I advise you to try not to think in terms of "temporary variables", "for loops" and "while loops". These are software constructions that can be useful, but ultimately you are designing a piece of hardware. You need to try to think about what physical pieces of hardware can be connected together to achieve your design, then how you might describe them using VHDL. This is difficult at first.
You should provide more information about what exactly you want to achieve (and on what kind of hardware) to increase the probability of getting a good answer.
You don't mention whether your multiplier needs to operate on signed or unsigned inputs. Let's assume signed, because that's a bit harder.
As has been noted, this whole exercise makes little sense if implemented combinationally, so let's assume you want a clocked (sequential) implementation.
You also don't mention how often you expect new inputs to arrive. This makes a big difference in the implementation. I don't think either one is necessarily more difficult to write than the other, but if you expect frequent inputs (e.g. every clock cycle), then you need a pipelined implementation (which uses more hardware). If you expect infrequent inputs (e.g. every 16 or more clock cycles) then a cheaper serial implementation should be used.

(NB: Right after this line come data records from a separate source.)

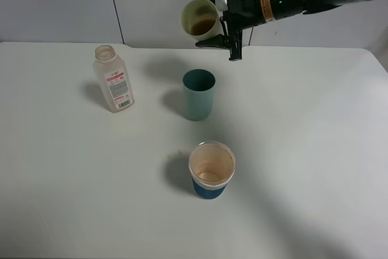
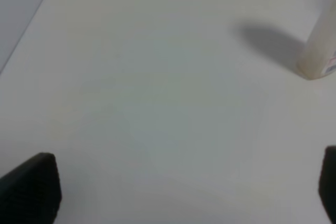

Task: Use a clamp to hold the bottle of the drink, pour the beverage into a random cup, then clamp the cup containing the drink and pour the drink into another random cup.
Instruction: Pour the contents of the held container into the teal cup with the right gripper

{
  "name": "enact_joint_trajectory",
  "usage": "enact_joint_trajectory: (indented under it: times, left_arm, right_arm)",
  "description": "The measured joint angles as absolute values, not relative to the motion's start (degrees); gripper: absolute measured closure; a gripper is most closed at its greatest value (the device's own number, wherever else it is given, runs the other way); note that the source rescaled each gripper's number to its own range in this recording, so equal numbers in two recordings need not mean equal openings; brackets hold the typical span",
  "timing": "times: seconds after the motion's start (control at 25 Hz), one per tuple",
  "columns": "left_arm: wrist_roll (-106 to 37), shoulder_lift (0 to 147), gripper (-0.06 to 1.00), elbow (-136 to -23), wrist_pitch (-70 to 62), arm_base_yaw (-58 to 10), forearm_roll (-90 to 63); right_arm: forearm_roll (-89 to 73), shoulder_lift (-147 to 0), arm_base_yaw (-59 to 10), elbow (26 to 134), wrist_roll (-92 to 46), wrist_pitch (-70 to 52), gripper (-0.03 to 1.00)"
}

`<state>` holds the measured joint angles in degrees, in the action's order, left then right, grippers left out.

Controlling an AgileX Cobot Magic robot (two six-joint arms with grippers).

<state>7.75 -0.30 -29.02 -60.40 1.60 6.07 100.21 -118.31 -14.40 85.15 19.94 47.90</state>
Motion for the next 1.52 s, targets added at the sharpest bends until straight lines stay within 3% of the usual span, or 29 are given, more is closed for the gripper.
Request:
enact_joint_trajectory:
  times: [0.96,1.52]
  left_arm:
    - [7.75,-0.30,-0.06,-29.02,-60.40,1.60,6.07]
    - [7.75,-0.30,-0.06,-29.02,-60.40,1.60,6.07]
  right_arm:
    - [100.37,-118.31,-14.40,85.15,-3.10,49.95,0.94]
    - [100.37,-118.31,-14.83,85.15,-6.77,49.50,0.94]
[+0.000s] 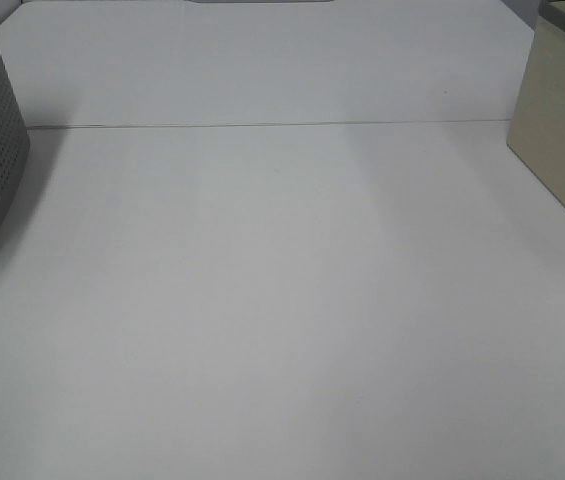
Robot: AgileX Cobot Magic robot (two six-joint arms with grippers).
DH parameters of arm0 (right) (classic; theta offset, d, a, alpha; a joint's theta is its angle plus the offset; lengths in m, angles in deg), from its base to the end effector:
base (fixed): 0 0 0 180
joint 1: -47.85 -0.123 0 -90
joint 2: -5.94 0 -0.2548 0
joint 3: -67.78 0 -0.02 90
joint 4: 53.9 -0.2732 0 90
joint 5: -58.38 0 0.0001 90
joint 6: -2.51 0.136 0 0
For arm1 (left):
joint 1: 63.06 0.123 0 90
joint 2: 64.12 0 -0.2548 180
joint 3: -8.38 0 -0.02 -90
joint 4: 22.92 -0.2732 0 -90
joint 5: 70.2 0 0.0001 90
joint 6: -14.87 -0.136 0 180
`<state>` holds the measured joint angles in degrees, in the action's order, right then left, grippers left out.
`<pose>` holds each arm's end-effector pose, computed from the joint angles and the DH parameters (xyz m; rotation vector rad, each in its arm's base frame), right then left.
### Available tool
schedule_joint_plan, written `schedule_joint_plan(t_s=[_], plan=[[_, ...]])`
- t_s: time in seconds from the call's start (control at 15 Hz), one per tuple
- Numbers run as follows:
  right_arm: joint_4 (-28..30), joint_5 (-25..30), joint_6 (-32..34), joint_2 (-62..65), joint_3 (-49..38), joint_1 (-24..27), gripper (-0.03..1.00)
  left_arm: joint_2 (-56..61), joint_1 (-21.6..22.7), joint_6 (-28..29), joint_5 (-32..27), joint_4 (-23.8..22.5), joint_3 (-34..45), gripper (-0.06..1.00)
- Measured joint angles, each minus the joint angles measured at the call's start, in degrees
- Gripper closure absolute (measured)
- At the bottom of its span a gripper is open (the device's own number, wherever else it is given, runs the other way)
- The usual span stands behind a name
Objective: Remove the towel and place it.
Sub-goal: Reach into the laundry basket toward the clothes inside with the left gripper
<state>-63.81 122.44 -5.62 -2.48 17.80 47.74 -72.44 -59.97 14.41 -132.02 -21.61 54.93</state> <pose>0.0839 0.0212 0.2490 -0.1631 2.1202 0.1279 0.0813 0.0016 0.2723 -0.0451 2.0359 0.0116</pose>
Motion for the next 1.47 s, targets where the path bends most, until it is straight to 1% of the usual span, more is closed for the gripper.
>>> schedule_joint_plan(t_s=[0.8,1.07,1.47], plan=[[0.0,0.0,0.0,0.0,0.0,0.0,0.2,0.0,0.0,-0.63,0.0,-0.46,0.0,-0.05],[2.52,0.0,0.0,0.0,0.0,0.0,0.2,0.0,0.0,-0.63,0.0,-0.46,0.0,-0.05],[2.81,0.0,0.0,0.0,0.0,0.0,0.2,0.0,0.0,-0.63,0.0,-0.46,0.0,-0.05]])
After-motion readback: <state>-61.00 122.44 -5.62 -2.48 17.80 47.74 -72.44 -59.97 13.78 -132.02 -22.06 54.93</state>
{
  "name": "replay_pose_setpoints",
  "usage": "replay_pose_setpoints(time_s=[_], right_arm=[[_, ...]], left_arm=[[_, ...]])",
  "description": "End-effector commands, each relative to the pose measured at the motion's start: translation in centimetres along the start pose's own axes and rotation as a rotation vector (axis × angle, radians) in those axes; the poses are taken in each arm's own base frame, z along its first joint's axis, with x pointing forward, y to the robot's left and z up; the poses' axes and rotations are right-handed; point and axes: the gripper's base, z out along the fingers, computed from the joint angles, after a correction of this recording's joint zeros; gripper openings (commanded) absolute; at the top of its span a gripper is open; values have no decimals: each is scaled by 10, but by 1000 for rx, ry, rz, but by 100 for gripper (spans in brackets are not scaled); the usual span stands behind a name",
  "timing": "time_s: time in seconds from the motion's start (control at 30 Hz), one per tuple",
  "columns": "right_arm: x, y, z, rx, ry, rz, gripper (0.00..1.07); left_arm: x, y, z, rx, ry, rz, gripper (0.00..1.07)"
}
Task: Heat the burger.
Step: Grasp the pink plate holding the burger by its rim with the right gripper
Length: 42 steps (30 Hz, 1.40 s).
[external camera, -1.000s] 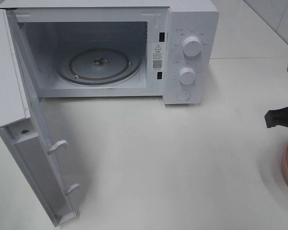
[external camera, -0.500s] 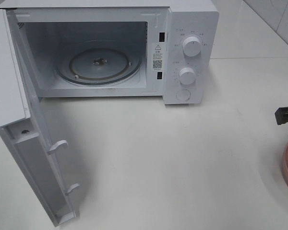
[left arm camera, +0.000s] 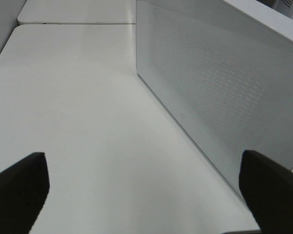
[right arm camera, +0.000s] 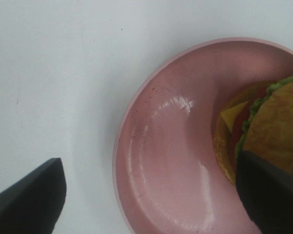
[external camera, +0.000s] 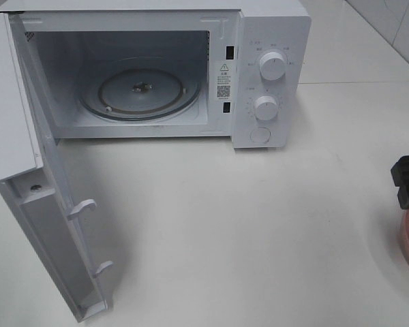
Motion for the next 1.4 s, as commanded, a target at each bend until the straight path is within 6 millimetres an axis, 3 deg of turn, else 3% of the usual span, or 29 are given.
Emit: replay_pose_setpoints(time_s=[0.03, 0.43, 1.4], right_arm=[[2, 2, 12, 5, 55, -13, 89], [2, 9, 45, -1, 165, -25, 86], [2, 23, 88, -49, 233, -30, 81]], left_arm=[[0, 0, -1, 1, -27, 0, 98], [0, 0, -1, 1, -27, 0, 98], [0, 0, -1, 1, -27, 0, 98]])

Let's assume you want a serial implementation, then I would start somewhere along these lines:
library ieee;
use ieee.std_logic_1164.all;
use ieee.numeric_std.all;
entity loopy_mult is
generic(
g_a_bits : positive := 4;
g_b_bits : positive := 4
);
port(
clk : in std_logic;
srst : in std_logic;
-- Input
in_valid : in std_logic;
in_a : in signed(g_a_bits-1 downto 0);
in_b : in signed(g_b_bits-1 downto 0);
-- Output
out_valid : out std_logic;
out_ab : out signed(g_a_bits+g_b_bits-1 downto 0)
);
end loopy_mult;
architecture rtl of loopy_mult is
signal a : signed(g_a_bits-1 downto 0);
signal b_sign : std_logic;
signal countdown : unsigned(g_b_bits-1 downto 0);
signal sum : signed(g_a_bits+g_b_bits-1 downto 0);
begin
mult_proc : process(clk)
begin
if rising_edge(clk) then
if srst = '1' then
out_valid <= '0';
countdown <= (others => '0');
else
if in_valid = '1' then -- (Initialize)
-- Record the value of A and sign of B for later
a <= in_a;
b_sign <= in_b(g_b_bits-1);
-- Initialize countdown
if in_b(g_b_bits-1) = '0' then
-- Input B is positive
countdown <= unsigned(in_b);
else
-- Input B is negative
countdown <= unsigned(-in_b);
end if;
-- Initialize sum
sum <= (others => '0');
-- Set the output valid flag if we're already finished (B=0)
if in_b = 0 then
out_valid <= '1';
else
out_valid <= '0';
end if;
elsif countdown > 0 then -- (Loop)
-- Let's assume the target is an FPGA with efficient add/sub
if b_sign = '0' then
sum <= sum + a;
else
sum <= sum - a;
end if;
-- Set the output valid flag when we get to the last loop
if countdown = 1 then
out_valid <= '1';
else
out_valid <= '0';
end if;
-- Decrement countdown
countdown <= countdown - 1;
else
-- (Idle)
out_valid <= '0';
end if;
end if;
end if;
end process mult_proc;
-- Output
out_ab <= sum;
end rtl;
This is not immensely efficient, but is intended to be relatively easy to read and understand. There are many, many improvements you could make depending on your requirements.